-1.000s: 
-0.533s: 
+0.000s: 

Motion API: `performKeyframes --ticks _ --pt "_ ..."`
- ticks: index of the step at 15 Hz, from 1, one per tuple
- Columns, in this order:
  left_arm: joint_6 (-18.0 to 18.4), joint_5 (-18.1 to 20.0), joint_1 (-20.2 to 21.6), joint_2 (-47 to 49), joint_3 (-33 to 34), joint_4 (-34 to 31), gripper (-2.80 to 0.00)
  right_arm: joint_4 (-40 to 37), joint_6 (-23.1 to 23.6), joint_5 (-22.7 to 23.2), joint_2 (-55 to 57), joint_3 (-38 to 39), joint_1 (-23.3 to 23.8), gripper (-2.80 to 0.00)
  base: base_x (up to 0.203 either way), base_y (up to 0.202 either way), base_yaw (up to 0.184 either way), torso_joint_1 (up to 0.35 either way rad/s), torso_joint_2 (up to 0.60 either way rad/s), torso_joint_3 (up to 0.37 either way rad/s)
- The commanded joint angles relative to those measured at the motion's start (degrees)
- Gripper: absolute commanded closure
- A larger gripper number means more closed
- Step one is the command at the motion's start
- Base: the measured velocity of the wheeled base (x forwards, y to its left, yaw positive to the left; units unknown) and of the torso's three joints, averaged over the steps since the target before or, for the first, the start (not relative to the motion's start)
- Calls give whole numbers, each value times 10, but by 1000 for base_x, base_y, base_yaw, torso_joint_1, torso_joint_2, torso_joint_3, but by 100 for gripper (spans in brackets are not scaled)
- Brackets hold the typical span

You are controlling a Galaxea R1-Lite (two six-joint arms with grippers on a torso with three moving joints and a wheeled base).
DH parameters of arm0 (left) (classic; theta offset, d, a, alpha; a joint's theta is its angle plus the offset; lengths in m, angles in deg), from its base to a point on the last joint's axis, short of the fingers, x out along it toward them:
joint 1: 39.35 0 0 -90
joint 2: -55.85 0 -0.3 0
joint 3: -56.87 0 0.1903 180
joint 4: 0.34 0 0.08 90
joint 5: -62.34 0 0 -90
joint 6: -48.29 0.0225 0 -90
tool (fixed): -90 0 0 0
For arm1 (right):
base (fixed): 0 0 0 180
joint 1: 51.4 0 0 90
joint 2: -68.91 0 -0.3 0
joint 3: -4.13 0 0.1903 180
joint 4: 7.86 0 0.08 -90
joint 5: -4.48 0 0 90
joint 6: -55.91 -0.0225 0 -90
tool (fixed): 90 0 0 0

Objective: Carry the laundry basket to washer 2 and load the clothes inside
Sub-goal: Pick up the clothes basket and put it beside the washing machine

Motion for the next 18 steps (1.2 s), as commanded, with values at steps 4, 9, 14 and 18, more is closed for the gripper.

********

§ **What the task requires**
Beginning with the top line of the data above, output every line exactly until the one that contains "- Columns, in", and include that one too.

§ **Exercise response**
-1.000s: 
-0.533s: 
+0.000s: 

Motion API: `performKeyframes --ticks _ --pt "_ ..."`
- ticks: index of the step at 15 Hz, from 1, one per tuple
- Columns, in this order:

No further output is required here.